(EXERCISE REQUIREMENTS): The data should be printed in full, character for character.

BEGIN DATASET EXCERPT

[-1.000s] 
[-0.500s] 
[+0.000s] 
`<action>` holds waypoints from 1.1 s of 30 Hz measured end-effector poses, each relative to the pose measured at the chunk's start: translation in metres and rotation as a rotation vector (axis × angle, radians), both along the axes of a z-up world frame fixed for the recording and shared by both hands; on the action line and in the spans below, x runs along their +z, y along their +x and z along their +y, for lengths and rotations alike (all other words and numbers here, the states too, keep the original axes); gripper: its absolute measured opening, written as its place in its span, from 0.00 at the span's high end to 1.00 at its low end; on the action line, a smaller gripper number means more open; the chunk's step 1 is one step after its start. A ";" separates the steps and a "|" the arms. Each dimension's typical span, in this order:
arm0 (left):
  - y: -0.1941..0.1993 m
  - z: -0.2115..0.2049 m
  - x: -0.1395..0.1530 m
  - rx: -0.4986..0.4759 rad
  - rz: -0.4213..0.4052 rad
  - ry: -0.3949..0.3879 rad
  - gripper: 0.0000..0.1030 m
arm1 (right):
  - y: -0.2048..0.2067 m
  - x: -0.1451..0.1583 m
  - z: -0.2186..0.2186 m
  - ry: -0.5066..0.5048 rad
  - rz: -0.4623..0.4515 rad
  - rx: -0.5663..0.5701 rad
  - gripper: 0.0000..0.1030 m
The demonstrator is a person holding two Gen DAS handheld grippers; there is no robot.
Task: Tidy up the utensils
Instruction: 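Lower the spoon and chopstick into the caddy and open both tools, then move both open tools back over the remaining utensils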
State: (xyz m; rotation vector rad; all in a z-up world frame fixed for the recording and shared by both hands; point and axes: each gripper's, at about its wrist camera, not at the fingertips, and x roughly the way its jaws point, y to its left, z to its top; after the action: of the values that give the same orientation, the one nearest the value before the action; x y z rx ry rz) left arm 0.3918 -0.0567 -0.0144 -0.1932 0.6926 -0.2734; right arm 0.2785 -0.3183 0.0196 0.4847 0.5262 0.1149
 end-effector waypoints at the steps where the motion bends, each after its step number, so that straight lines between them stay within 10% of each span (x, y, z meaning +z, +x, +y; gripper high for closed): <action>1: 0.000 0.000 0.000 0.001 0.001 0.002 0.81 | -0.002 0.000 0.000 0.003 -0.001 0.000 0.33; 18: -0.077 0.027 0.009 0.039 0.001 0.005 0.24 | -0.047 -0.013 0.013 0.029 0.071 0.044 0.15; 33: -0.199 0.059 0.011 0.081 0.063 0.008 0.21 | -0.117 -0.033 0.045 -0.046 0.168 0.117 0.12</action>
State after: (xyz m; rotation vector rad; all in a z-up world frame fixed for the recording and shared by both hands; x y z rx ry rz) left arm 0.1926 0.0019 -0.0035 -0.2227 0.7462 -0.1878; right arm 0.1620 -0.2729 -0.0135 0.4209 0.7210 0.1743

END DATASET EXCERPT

(OUTPUT FOR THIS EXERCISE):
[-1.000s] 
[-0.500s] 
[+0.000s] 
`<action>` holds waypoints from 1.1 s of 30 Hz measured end-effector poses, each relative to the pose measured at the chunk's start: translation in metres and rotation as a rotation vector (axis × angle, radians), both along the axes of a z-up world frame fixed for the recording and shared by both hands; on the action line and in the spans below, x runs along their +z, y along their +x and z along their +y, for lengths and rotations alike (all other words and numbers here, the states too, keep the original axes); gripper: its absolute measured opening, written as its place in its span, from 0.00 at the span's high end to 1.00 at its low end; on the action line, a smaller gripper number means more open; the chunk's step 1 is one step after its start. A ";" separates the steps and a "|" the arms. Each dimension's typical span, in this order:
arm0 (left):
  - y: -0.1941..0.1993 m
  - z: -0.2115..0.2049 m
  - x: -0.1395..0.1530 m
  - rx: -0.4986..0.4759 rad
  - rz: -0.4213..0.4052 rad
  - ry: -0.3949..0.3879 rad
  - gripper: 0.0000..0.1030 m
arm1 (right):
  - y: -0.2048..0.2067 m
  - x: -0.1451..0.1583 m
  - z: -0.2186..0.2186 m
  - ry: -0.5066..0.5048 rad
  - rz: -0.4623..0.4515 rad
  - rx: -0.5663..0.5701 rad
  - gripper: 0.0000..0.1030 m
The demonstrator is a person holding two Gen DAS handheld grippers; there is no robot.
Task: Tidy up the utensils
Instruction: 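Lower the spoon and chopstick into the caddy and open both tools, then move both open tools back over the remaining utensils
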State: (xyz m; rotation vector rad; all in a z-up world frame fixed for the recording and shared by both hands; point and axes: each gripper's, at about its wrist camera, not at the fingertips, and x roughly the way its jaws point, y to its left, z to its top; after the action: of the values that give the same orientation, the one nearest the value before the action; x y z rx ry rz) left arm 0.3918 -0.0567 -0.0144 -0.1932 0.6926 -0.2734; right arm 0.2785 -0.3183 0.0196 0.4847 0.5262 0.1149
 end-effector waypoints at the steps where the motion bends, each after its step number, so that straight lines between them stay within 10% of each span (x, y, z meaning +z, +x, +y; gripper high for closed): <action>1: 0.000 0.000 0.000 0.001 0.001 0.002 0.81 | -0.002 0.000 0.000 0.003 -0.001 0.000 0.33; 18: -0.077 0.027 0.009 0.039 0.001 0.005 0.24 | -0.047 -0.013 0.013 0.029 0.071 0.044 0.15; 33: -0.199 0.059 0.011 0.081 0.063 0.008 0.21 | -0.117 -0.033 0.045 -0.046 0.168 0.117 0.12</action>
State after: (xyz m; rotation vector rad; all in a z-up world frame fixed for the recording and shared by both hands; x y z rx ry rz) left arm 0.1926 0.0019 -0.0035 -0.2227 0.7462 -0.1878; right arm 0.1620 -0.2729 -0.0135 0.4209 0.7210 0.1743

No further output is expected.